To be a man of many genres takes impeccable skill and a prowess on music that most would not be able to comprehend. Isaiah Small is a young, fresh, and up-and-coming artist from Pittsburgh, Pennsylvania that taps into the specialty of funk music, but also pours his heart and soul into making an incredible rap, jazz fusion style that he can call his own. His style is unique and his newest release, Colour could just be your new favorite piece of independent sound.
Small is a prolific keyboard player at heart, but can also rock with percussion, bass, guitar, and even lays down his own vocals which is not only intriguing to hear, but it is also impressive to witness first hand. Colour is an EP of sorts; lasting only slightly over the thirteen-minute mark, but is substantial enough to bring a listener back continually to discover all the additional layers of depth that Small creates in his music. From the growing beauty that is the opening track, “Radiohead Kid” where Small fades the instruments and gives a wonderful first insight to what is to come on Colour. His voice is light on the ears and the gorgeous piano work continues to be the highlight of Small’s sound and is what keeps an attachment on the listener after hundreds of listens. To one of the following tracks, “Ayite” where the theme of beauty on the ivories continues, but this time includes outstanding chord progression that truly makes “Ayite” feel like it was created by a team of a thousand people and not just a single person. The vibraphones that subtly lead into the main portion of spaced-out vocalization and an eventual build-up with every instrument becoming more fleshed out and with a larger focus on breaking each instrument down to its core mechanics. Just as the vibraphones lead in the track, “Ayite” finishes with seeing the vibraphones subtly leading out the instrumental and leads into another section where Isaiah Small breaks down the walls of genre, spawning a new level of love to music.

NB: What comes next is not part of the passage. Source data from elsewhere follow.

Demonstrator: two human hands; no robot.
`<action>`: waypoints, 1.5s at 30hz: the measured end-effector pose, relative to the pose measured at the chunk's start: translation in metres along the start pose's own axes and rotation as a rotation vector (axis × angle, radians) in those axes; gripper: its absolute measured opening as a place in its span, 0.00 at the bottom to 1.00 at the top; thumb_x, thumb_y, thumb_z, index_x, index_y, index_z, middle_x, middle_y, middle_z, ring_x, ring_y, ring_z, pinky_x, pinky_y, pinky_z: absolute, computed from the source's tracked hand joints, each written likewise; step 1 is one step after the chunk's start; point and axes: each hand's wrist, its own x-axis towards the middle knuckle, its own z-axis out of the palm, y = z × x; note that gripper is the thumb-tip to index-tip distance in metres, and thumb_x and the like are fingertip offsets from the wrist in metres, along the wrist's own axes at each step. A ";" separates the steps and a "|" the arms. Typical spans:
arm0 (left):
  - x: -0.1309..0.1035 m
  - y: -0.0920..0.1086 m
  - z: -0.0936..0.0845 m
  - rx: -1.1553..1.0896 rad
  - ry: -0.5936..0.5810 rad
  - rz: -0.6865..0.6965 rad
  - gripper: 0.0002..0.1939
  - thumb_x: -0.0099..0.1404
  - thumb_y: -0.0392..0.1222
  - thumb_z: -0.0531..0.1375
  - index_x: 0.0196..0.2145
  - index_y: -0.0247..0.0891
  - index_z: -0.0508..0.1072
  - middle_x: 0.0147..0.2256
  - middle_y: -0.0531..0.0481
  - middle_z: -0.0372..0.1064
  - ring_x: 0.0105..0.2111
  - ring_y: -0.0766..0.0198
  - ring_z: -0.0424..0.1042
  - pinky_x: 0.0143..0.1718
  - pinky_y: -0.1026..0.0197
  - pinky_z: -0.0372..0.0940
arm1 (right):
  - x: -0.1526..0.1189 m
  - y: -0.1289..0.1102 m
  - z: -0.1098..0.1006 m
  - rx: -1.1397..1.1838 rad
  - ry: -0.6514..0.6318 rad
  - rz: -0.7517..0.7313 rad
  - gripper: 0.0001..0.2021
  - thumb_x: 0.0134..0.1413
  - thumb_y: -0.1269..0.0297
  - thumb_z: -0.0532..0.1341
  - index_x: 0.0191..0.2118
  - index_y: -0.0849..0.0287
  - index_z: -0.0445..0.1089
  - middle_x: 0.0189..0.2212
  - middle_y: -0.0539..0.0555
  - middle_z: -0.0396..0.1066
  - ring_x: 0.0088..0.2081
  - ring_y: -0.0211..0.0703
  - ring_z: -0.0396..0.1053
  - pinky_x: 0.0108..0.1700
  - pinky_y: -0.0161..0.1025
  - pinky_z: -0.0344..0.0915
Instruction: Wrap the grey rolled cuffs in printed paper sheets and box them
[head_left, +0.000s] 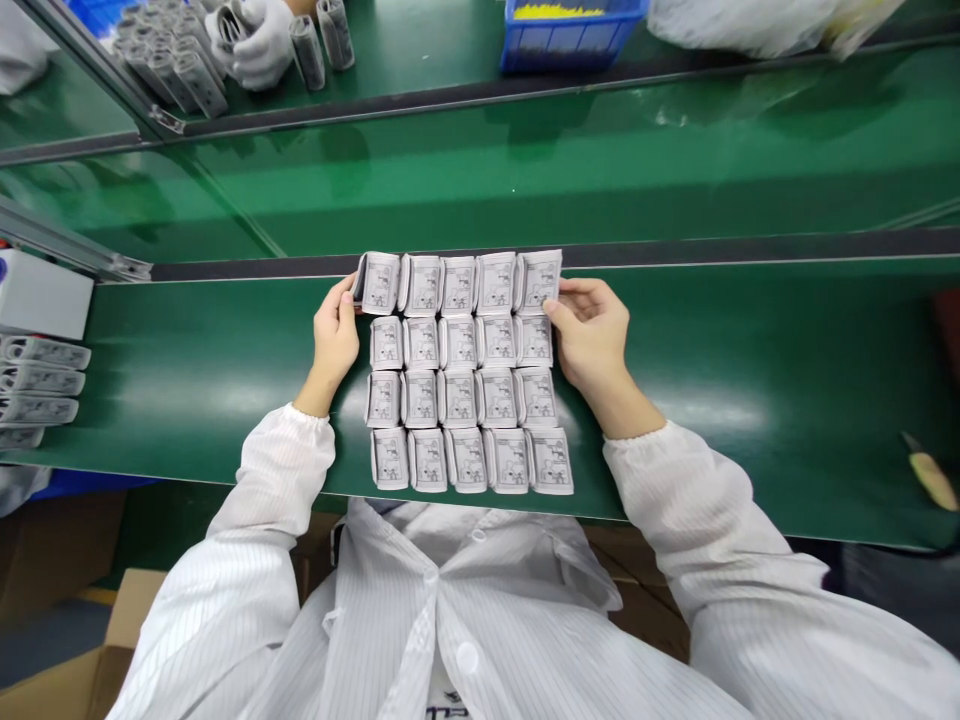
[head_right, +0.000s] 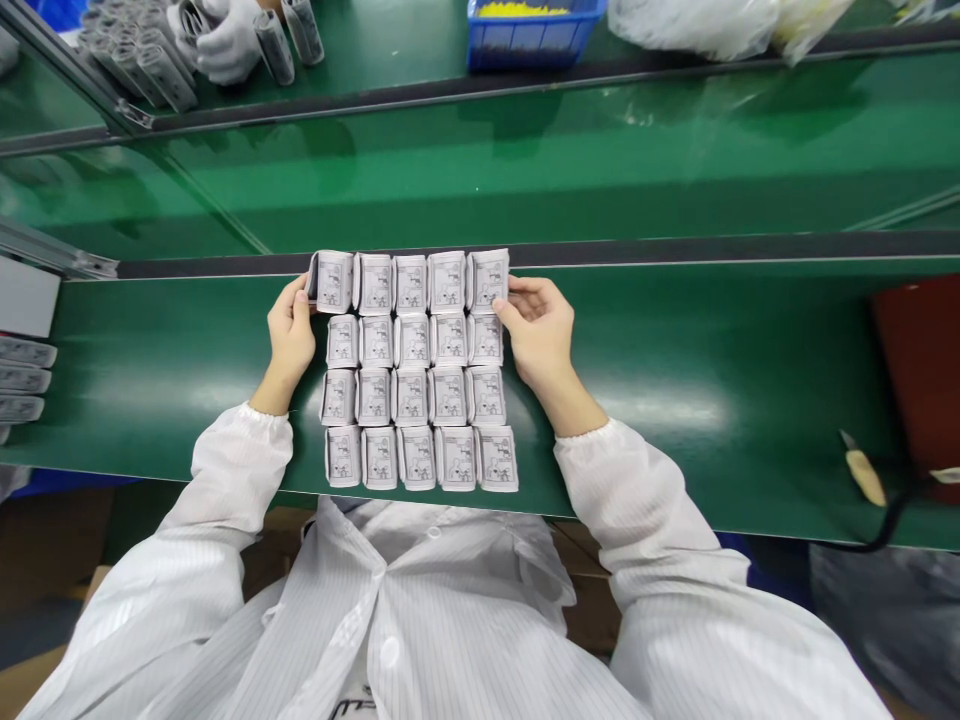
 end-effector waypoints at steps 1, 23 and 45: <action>0.000 0.000 0.000 -0.002 0.004 -0.002 0.33 0.81 0.73 0.56 0.64 0.47 0.82 0.63 0.41 0.83 0.63 0.48 0.84 0.64 0.45 0.81 | 0.000 0.000 0.000 0.007 0.003 -0.001 0.31 0.45 0.37 0.86 0.46 0.49 0.79 0.48 0.54 0.85 0.52 0.53 0.86 0.63 0.56 0.84; -0.002 0.021 0.002 0.057 -0.025 0.010 0.32 0.80 0.70 0.61 0.65 0.43 0.81 0.49 0.42 0.88 0.49 0.52 0.89 0.60 0.45 0.83 | -0.003 -0.018 0.006 -0.020 -0.042 0.031 0.33 0.44 0.32 0.84 0.46 0.48 0.79 0.53 0.57 0.87 0.56 0.59 0.86 0.67 0.64 0.83; 0.000 0.014 0.001 0.046 -0.087 -0.025 0.32 0.77 0.68 0.66 0.67 0.44 0.78 0.56 0.40 0.87 0.55 0.50 0.88 0.64 0.43 0.82 | -0.003 -0.025 0.007 -0.066 -0.173 0.051 0.34 0.52 0.27 0.79 0.51 0.47 0.77 0.62 0.58 0.84 0.62 0.58 0.84 0.73 0.62 0.78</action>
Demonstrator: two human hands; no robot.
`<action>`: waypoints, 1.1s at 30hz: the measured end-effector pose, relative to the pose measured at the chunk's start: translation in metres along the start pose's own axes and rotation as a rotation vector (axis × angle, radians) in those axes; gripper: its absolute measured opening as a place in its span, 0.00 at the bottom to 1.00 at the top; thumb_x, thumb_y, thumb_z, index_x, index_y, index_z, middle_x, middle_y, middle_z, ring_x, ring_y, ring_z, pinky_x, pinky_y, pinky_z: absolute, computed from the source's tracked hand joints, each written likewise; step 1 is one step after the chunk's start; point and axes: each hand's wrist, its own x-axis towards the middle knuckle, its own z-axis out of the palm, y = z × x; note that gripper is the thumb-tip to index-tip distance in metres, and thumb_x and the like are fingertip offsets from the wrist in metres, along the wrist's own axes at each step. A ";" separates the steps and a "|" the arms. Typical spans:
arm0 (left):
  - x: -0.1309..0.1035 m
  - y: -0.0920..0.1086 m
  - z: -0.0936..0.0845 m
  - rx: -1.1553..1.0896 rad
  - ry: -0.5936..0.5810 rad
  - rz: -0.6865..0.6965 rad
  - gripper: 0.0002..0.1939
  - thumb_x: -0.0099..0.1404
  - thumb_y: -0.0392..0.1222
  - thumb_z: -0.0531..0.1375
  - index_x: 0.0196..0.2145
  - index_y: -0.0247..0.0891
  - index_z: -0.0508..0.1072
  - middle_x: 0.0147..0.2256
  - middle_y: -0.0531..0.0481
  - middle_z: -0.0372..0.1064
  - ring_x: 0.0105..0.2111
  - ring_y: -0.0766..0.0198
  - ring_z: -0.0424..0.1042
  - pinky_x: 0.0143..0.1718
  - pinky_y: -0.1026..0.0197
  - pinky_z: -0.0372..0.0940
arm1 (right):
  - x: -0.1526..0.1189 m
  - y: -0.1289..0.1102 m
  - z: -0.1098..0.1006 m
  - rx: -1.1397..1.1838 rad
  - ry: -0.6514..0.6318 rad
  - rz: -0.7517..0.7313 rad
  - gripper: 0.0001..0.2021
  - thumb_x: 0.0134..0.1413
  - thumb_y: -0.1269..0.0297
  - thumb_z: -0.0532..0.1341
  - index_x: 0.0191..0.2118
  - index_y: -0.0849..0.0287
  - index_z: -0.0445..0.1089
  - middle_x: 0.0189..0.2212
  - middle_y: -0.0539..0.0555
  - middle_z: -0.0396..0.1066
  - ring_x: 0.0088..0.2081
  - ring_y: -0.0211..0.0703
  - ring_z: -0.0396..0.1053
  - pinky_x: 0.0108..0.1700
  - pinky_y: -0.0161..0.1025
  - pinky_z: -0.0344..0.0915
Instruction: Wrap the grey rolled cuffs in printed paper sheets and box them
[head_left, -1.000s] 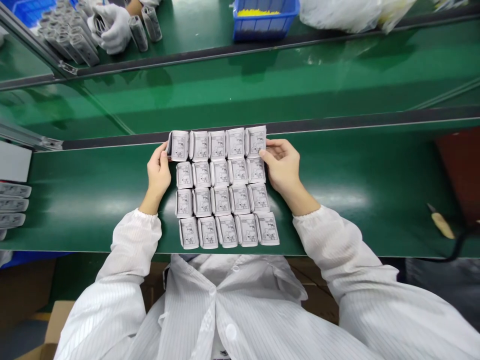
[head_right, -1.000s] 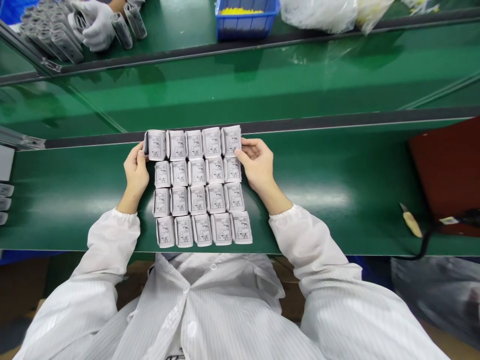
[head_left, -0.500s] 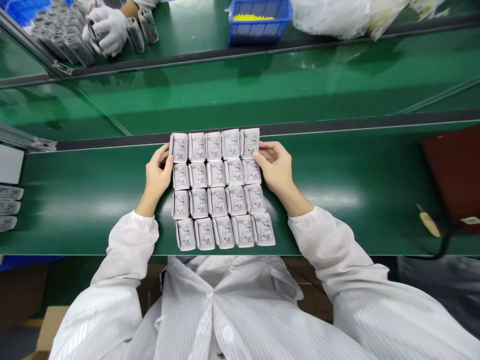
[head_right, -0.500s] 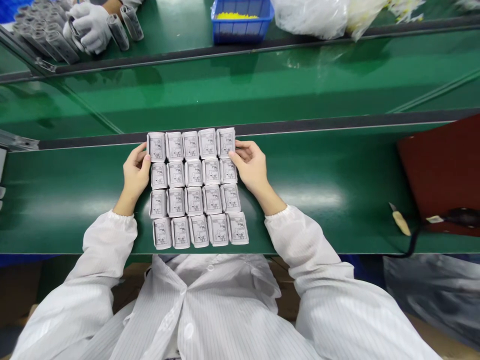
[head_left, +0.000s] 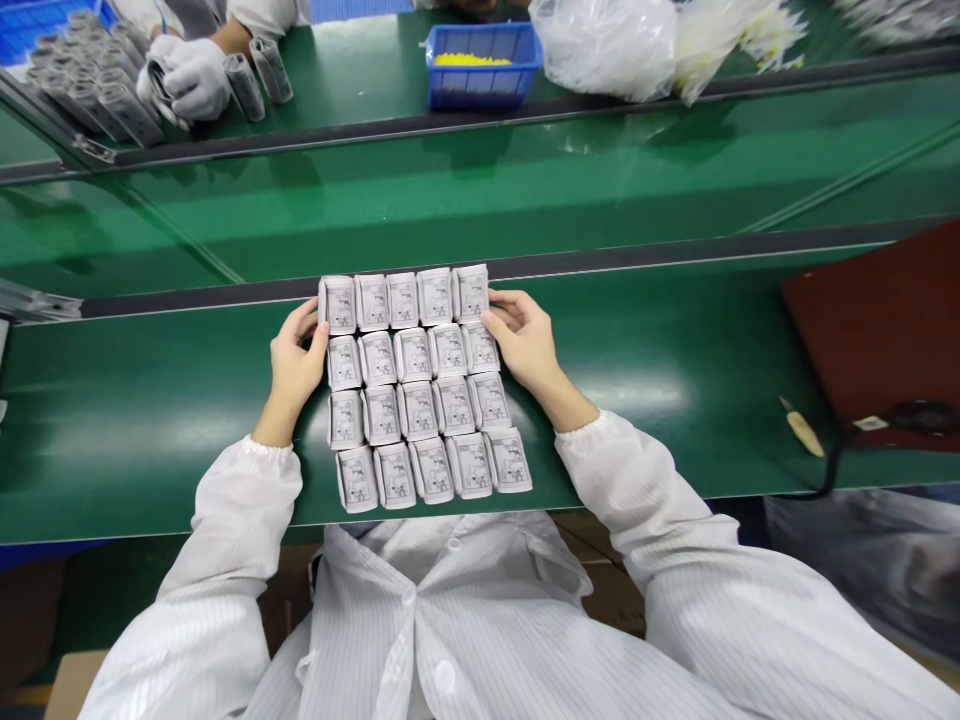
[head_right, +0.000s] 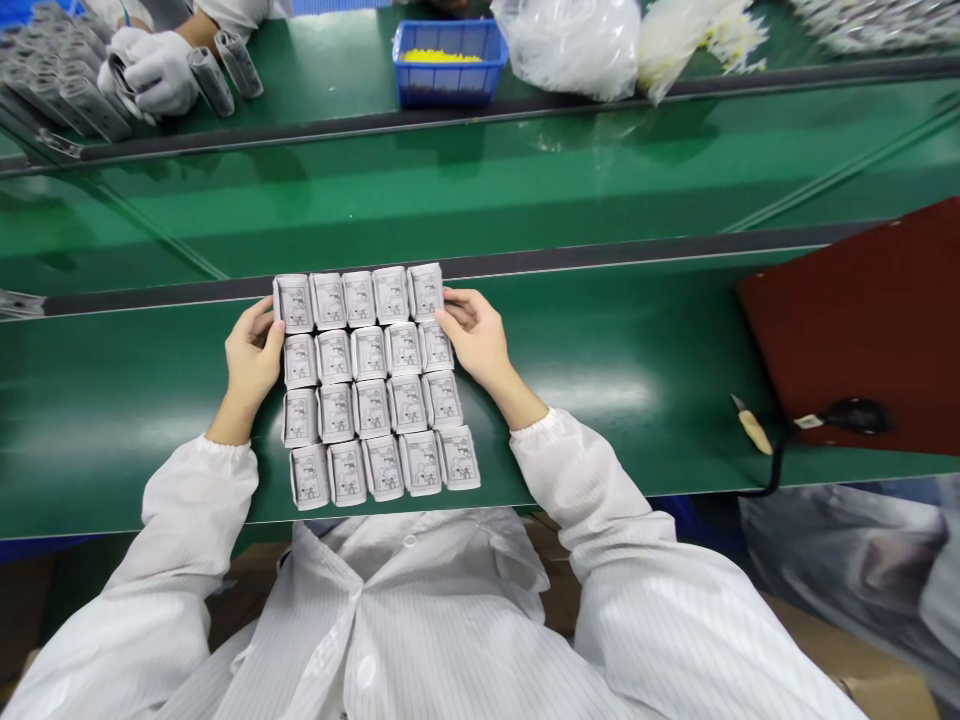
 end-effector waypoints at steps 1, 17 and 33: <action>0.000 0.000 0.000 -0.008 0.007 0.003 0.32 0.77 0.68 0.66 0.66 0.44 0.78 0.56 0.40 0.87 0.55 0.50 0.89 0.64 0.44 0.82 | 0.000 0.000 0.000 -0.001 -0.004 -0.003 0.34 0.52 0.27 0.79 0.51 0.47 0.77 0.62 0.58 0.84 0.62 0.59 0.84 0.73 0.62 0.78; 0.000 0.007 0.001 -0.037 0.020 -0.023 0.35 0.73 0.70 0.69 0.64 0.42 0.79 0.55 0.38 0.87 0.55 0.48 0.89 0.65 0.42 0.82 | 0.000 0.002 -0.002 -0.041 -0.083 -0.026 0.29 0.62 0.37 0.75 0.61 0.47 0.78 0.67 0.57 0.82 0.71 0.59 0.78 0.81 0.65 0.68; 0.001 0.005 0.001 -0.027 0.030 0.006 0.32 0.75 0.68 0.69 0.64 0.43 0.79 0.56 0.39 0.87 0.55 0.50 0.89 0.63 0.45 0.83 | -0.002 0.005 -0.001 -0.136 -0.038 -0.087 0.22 0.67 0.43 0.71 0.61 0.46 0.81 0.64 0.57 0.82 0.67 0.58 0.80 0.75 0.64 0.75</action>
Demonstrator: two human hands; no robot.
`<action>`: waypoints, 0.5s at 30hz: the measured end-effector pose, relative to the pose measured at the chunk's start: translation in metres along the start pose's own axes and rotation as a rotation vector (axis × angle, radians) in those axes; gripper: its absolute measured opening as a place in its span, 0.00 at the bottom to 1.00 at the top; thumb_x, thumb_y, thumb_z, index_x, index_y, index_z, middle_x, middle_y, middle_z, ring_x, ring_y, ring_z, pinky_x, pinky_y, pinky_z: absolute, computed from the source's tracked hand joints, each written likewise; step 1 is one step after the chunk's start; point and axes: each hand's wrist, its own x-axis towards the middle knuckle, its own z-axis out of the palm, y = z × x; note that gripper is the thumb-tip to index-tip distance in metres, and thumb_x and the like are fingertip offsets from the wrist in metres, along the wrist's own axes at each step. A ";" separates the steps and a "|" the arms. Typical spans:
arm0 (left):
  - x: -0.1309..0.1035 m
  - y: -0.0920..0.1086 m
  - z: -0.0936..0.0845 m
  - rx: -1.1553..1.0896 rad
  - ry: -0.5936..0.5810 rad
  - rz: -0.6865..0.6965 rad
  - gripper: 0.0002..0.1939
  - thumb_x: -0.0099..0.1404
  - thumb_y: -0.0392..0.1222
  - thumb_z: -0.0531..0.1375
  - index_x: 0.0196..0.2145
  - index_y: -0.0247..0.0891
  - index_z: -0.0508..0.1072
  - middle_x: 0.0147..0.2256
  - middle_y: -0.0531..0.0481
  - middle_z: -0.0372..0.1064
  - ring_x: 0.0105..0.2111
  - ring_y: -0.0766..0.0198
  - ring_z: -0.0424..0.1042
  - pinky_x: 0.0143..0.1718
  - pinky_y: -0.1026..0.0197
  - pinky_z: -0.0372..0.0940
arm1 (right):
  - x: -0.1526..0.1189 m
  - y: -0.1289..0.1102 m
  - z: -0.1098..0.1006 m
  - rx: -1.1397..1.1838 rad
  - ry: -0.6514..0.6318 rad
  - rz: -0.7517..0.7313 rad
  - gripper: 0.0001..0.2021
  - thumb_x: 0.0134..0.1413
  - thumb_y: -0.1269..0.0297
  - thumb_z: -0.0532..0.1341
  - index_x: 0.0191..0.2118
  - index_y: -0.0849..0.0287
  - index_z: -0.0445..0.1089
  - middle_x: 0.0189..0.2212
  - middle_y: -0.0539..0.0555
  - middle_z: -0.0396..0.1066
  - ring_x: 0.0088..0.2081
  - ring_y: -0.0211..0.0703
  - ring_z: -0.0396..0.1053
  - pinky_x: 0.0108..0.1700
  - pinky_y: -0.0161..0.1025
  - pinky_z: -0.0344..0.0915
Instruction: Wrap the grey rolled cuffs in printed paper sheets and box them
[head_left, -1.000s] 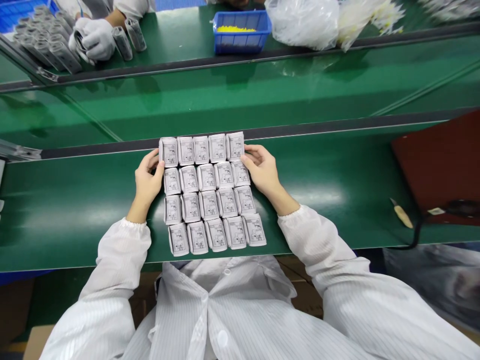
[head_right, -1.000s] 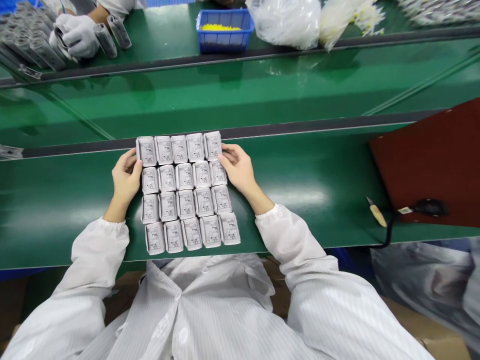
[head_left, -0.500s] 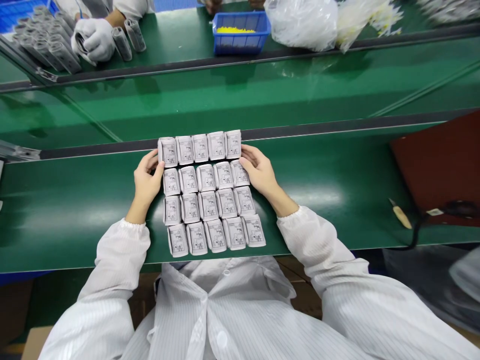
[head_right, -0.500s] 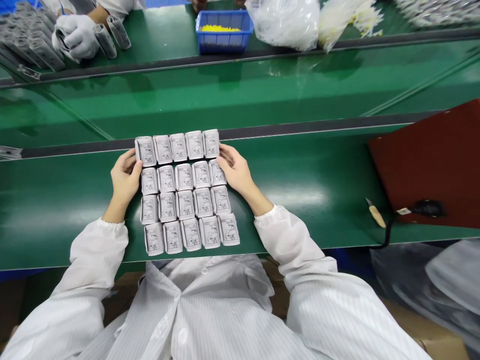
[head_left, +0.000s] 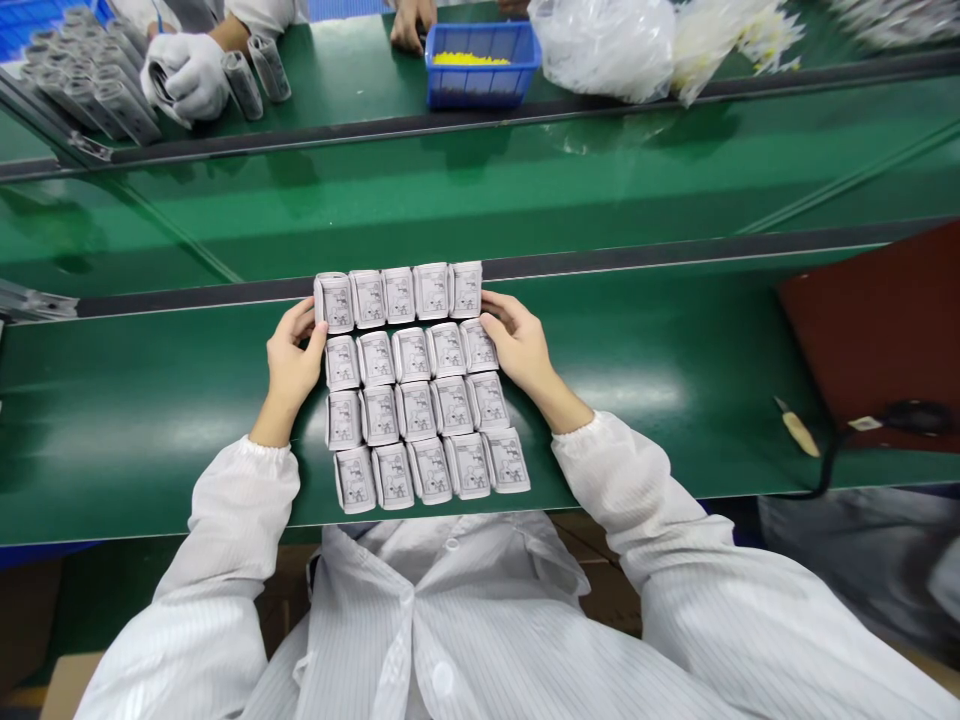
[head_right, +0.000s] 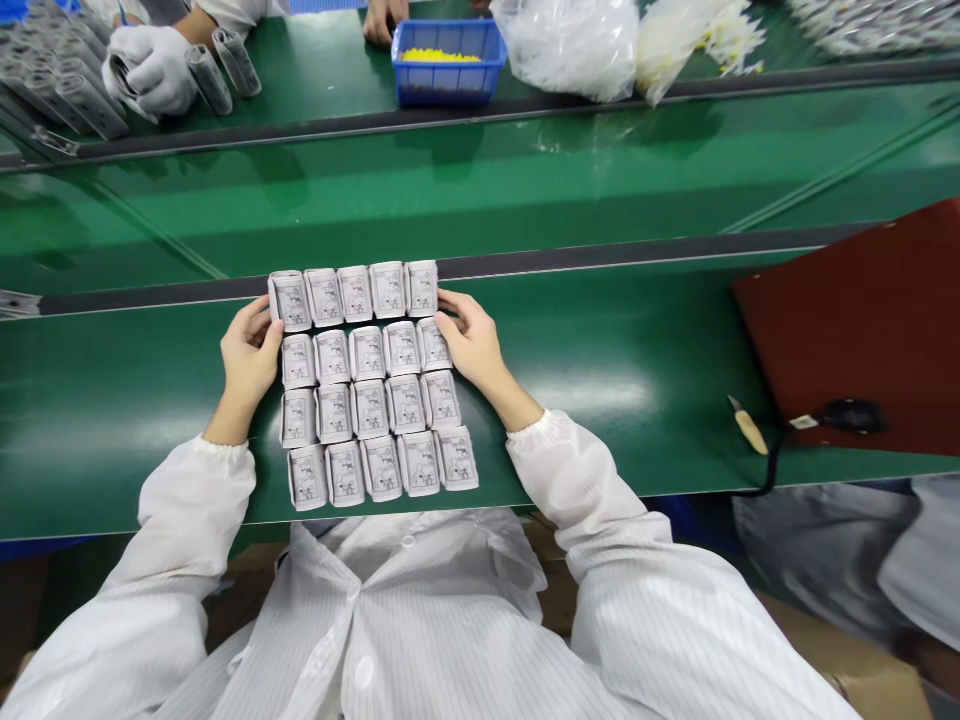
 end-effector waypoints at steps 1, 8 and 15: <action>0.000 0.000 0.000 -0.004 0.001 0.002 0.32 0.74 0.68 0.69 0.64 0.43 0.79 0.56 0.39 0.87 0.55 0.49 0.89 0.63 0.44 0.83 | 0.000 0.000 0.000 0.008 -0.009 0.009 0.23 0.67 0.43 0.71 0.61 0.45 0.80 0.65 0.57 0.82 0.67 0.58 0.80 0.76 0.64 0.74; 0.000 0.002 0.001 0.007 0.000 0.014 0.32 0.75 0.68 0.68 0.65 0.43 0.79 0.56 0.38 0.87 0.55 0.49 0.89 0.63 0.44 0.83 | -0.003 0.003 -0.001 0.009 -0.012 -0.066 0.27 0.68 0.40 0.70 0.67 0.40 0.79 0.72 0.56 0.75 0.71 0.59 0.76 0.72 0.62 0.79; 0.000 0.000 0.000 -0.004 -0.015 0.015 0.33 0.75 0.68 0.68 0.66 0.44 0.79 0.59 0.38 0.86 0.58 0.48 0.88 0.65 0.43 0.82 | -0.003 0.004 -0.004 -0.133 -0.042 -0.092 0.25 0.70 0.39 0.68 0.67 0.38 0.82 0.75 0.55 0.72 0.72 0.61 0.74 0.68 0.63 0.82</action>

“Sunshine” is a cheerful track that features another unlisted vocalist who acts as a rapper behind the funky and percussive heavy instrumental that holds Isaiah Small as a background vocalist who lays down the chorus, “So you can be my sunshine, see I can be the light right in your eye. So you can be my apple pie, see I just want to dance with you one night.” Small’s approach is light-hearted and the cascading piano riffs that splice with sporadic playing on the hi-hat makes for one of the best instrumentals coming from the Minnesota-grown, Pittsburgh-player, soon to be global artist, Isaiah Small.